For instance- A and B 
It would be converted to A B  
 
 Stemming- It is the process of an IR system where objective is to reduce each term to its root form. for example - "runs" to match "running" 
 
 Potter stemmer rules
sses => ss
ies => I
ss => ss (Stop execution)
s =>  
 

****************************************************************************
6)
The positional index entry is like <d,frequency,<posting_list>>.
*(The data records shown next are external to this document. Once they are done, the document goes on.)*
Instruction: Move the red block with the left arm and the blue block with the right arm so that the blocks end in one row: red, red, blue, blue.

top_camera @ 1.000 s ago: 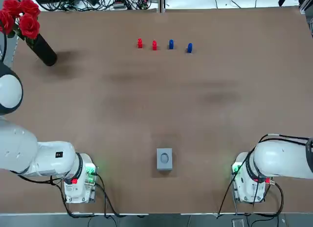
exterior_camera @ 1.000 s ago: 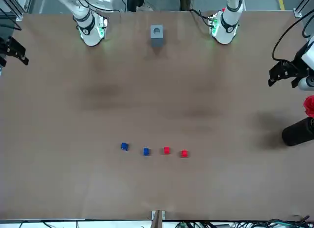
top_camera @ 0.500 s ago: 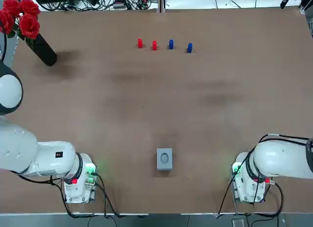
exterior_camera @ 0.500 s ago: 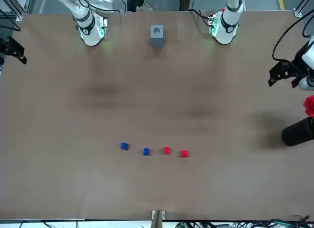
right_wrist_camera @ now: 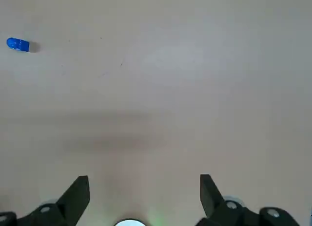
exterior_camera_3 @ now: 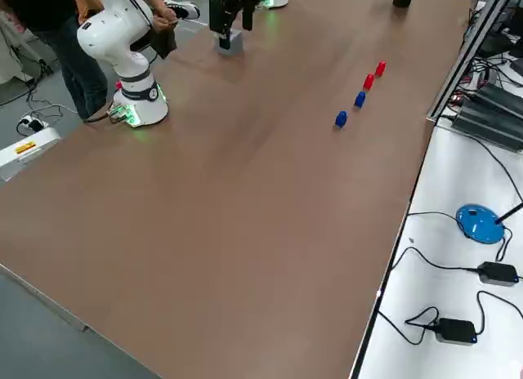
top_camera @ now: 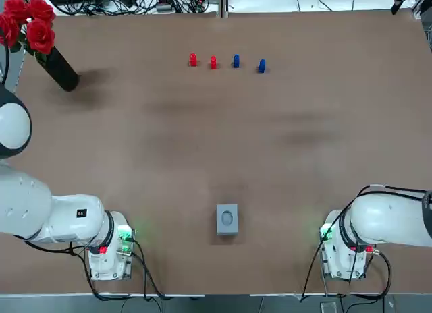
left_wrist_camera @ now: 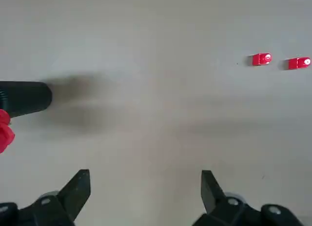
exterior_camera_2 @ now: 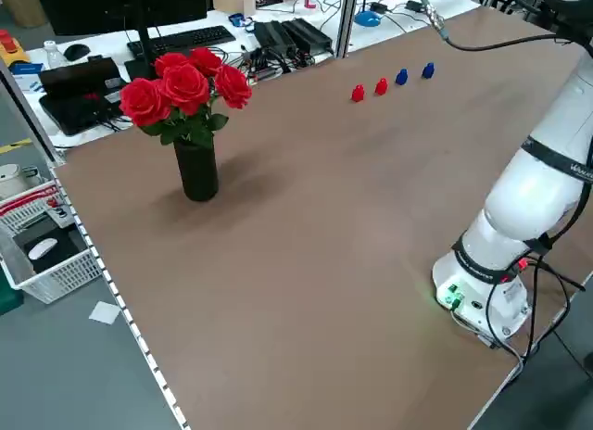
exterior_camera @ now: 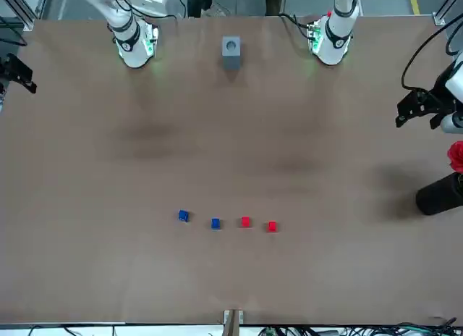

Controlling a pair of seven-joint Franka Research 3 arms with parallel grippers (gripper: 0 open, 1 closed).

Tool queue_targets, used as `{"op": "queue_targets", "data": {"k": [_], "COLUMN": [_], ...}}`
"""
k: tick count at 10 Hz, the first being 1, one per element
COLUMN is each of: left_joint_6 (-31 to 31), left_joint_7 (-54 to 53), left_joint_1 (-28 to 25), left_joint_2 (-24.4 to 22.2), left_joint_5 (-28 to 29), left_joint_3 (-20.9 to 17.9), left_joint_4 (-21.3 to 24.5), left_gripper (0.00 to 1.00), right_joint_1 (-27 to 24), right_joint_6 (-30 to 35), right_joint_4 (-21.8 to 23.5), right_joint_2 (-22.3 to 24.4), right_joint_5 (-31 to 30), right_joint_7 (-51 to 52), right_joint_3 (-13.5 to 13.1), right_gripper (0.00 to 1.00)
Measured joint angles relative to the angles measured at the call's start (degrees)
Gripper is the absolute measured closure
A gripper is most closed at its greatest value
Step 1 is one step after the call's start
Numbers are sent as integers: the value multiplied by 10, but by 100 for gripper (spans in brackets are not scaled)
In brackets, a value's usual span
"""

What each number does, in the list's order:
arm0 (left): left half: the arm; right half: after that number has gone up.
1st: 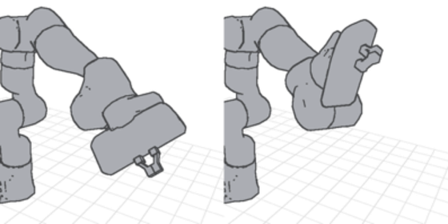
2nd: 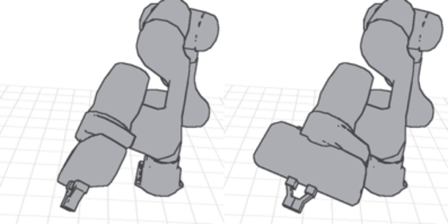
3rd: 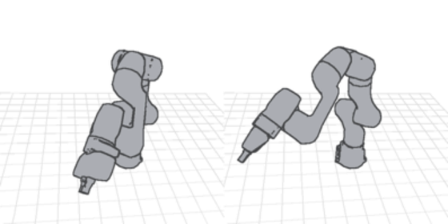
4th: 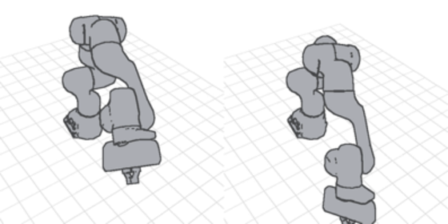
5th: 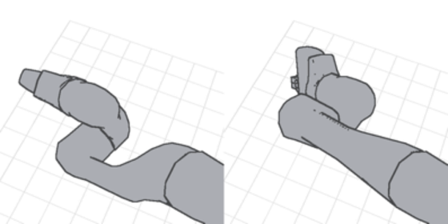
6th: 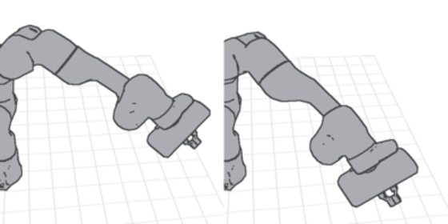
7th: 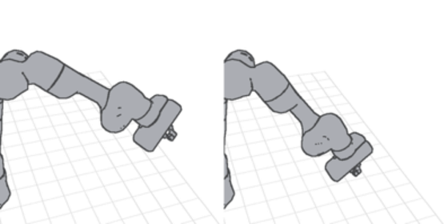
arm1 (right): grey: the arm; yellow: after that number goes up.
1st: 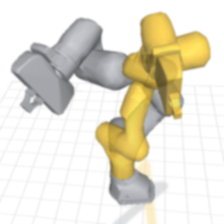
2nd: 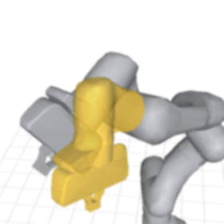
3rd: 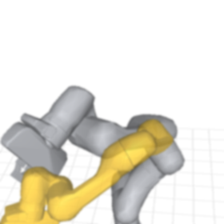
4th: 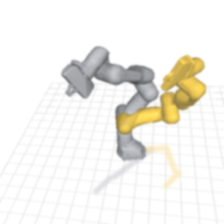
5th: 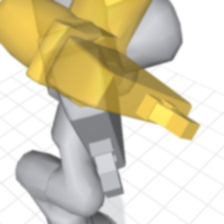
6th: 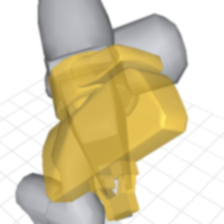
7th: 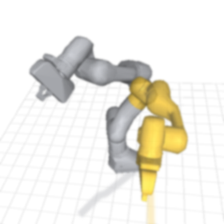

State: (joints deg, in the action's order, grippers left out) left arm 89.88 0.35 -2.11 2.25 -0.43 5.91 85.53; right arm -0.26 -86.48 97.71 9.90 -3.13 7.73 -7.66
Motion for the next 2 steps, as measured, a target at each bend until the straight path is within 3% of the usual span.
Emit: {"op": "queue_targets", "data": {"k": [2], "left_joint_6": [0], "left_joint_7": [1], "left_joint_1": [0], "left_joint_2": [-1], "left_joint_5": [0], "left_joint_3": [0], "left_joint_4": [-1], "left_gripper": [0], "right_joint_1": [0], "right_joint_6": [-1], "right_joint_4": [1], "right_joint_2": [0], "right_joint_5": [0], "right_joint_7": [0], "right_joint_3": [-1], "right_gripper": [0]}}
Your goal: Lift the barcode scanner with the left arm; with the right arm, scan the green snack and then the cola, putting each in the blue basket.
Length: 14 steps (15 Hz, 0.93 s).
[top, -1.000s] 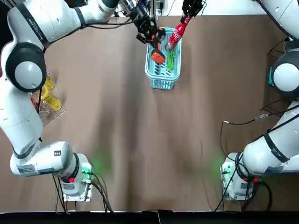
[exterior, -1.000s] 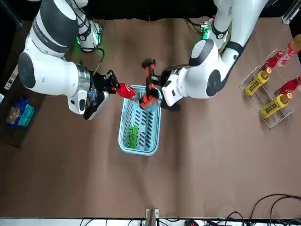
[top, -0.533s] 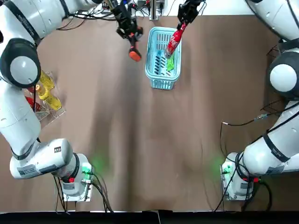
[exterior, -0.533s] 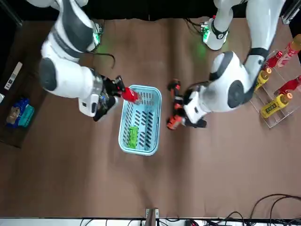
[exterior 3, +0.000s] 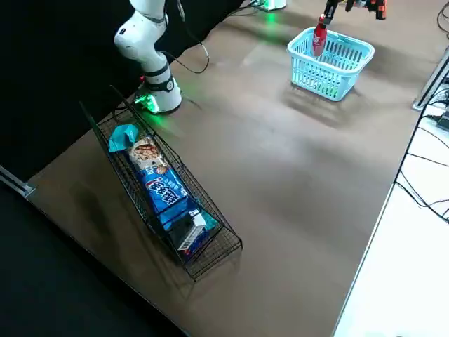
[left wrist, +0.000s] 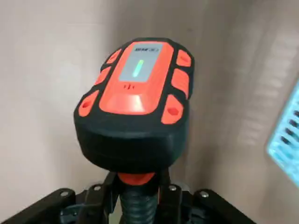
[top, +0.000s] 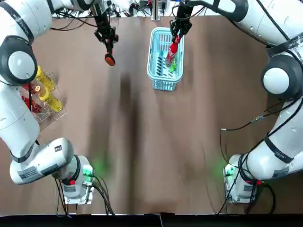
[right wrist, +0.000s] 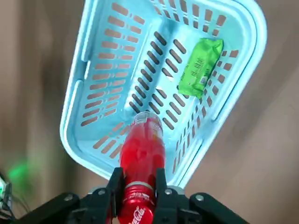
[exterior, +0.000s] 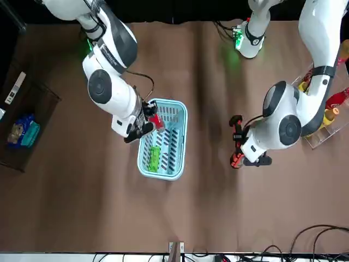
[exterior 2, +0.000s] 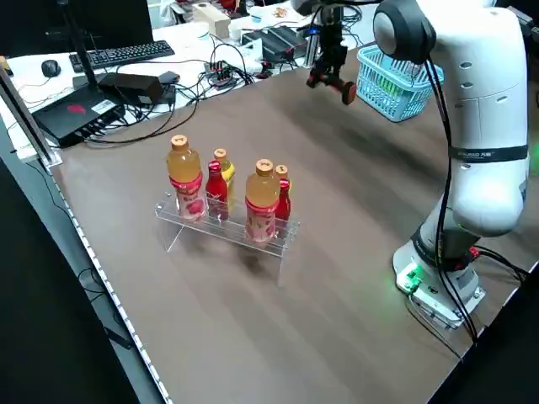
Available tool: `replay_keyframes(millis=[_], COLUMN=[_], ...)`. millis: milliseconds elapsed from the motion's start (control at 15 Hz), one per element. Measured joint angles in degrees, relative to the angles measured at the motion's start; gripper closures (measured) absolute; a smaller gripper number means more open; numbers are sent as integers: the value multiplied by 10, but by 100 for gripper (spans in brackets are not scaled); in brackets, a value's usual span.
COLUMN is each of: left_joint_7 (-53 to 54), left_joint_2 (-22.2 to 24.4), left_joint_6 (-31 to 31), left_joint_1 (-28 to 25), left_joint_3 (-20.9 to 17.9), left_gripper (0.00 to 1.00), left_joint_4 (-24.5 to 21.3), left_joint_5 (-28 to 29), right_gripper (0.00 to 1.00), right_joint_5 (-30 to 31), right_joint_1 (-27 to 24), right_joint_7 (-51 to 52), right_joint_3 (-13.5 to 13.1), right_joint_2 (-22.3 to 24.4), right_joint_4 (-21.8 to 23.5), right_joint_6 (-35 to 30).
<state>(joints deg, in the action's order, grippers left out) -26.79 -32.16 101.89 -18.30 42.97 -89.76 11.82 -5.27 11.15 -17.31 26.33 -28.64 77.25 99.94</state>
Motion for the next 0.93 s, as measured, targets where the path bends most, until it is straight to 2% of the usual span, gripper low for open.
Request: replay_keyframes(millis=[267,667,933], left_joint_7=[0,0,0], left_joint_2=[-30,-96,-114], left_joint_6=[0,12,14], left_joint_1=[3,3,4], left_joint_3=[-17,-30,-37], left_gripper=[63,63,63], left_joint_4=[-15,-18,-18], left_joint_5=[93,165,186], right_gripper=[68,68,68], right_joint_5=[40,108,147], right_joint_1=[6,49,84], right_joint_7=[-45,-129,-186], right_joint_3=[0,0,0], right_joint_2=[-11,-51,-72], right_joint_4=[2,5,6], right_joint_6=[1,56,65])
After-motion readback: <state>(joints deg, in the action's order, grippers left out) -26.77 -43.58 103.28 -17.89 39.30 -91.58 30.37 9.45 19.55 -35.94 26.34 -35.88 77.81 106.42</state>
function nextTermInDoc(t,off,<n',f,<p1,p2....,pn>>)
{
   // P[] = array of posting list fetched from <n',f,<p1,p2....,pn>>
   // l[] = array of lengths of these posting lists
   static c = []; //last index positions for terms 
   current = off
   if(l[t] == 0 || P[l[t]] <= current) then
       return infty;
   if( P[1] > current) then
       c[t] := 1;
       return P[c[t]]; 
 
   if( c[t] > 1 && P[c[t] - 1] <= current ) do
      low := c[t] -1;
   else
      low := 1; 
 
   jump := 1; 
 
   high := low + jump; 
 
   while (high < l[t] && P[high] <= current) do
      low := high;
      jump := 2*jump;
      high := low + jump;
   if(high > l[t]) then
      high := l[t];
   c[t] = binarySearch(t, low, high, current)
   return P[c[t]];
} 
 
function nextDoc(t, current)
{
// P[] = array of document list fetched from <term: <<n',f,<p1,p2....,pn>, <n,f	,<p1,p2	....,pn''>..........k entries of pos index>
// l[] = array of lengths of these posting lists
static c = []; //last index positions for terms 
if(l[t] == 0 || P[l[t]] <= current) then
    return infty;
if( P[1] > current) then
    c[t] := 1;
    return <P[c[t]],f,<p1,p2....>>; 
 
if( c[t] > 1 && P[c[t] - 1] <= current ) do
   low := c[t] -1;
else
   low := 1; 
 
jump := 1; 
 
high := low + jump; 
 
while (high < l[t] && P[high] <= current) do
   low := high;
   jump := 2*jump;
   high := low + jump;
if(high > l[t]) then
   high := l[t];
c[t] = binarySearch(t, low, high, current)
return P[c[t]];
} 
 
function next(t,n:m)
{
<n',f,<p1,p2....>> = nextDoc(t,n-1)
if(n==n')
  off = m
else
  off = -infinity
m' = nextTermInDoc(t,off,<n',f,<p1,p2....>>)
return n':m'
} 
 
(Edited: 2022-03-14)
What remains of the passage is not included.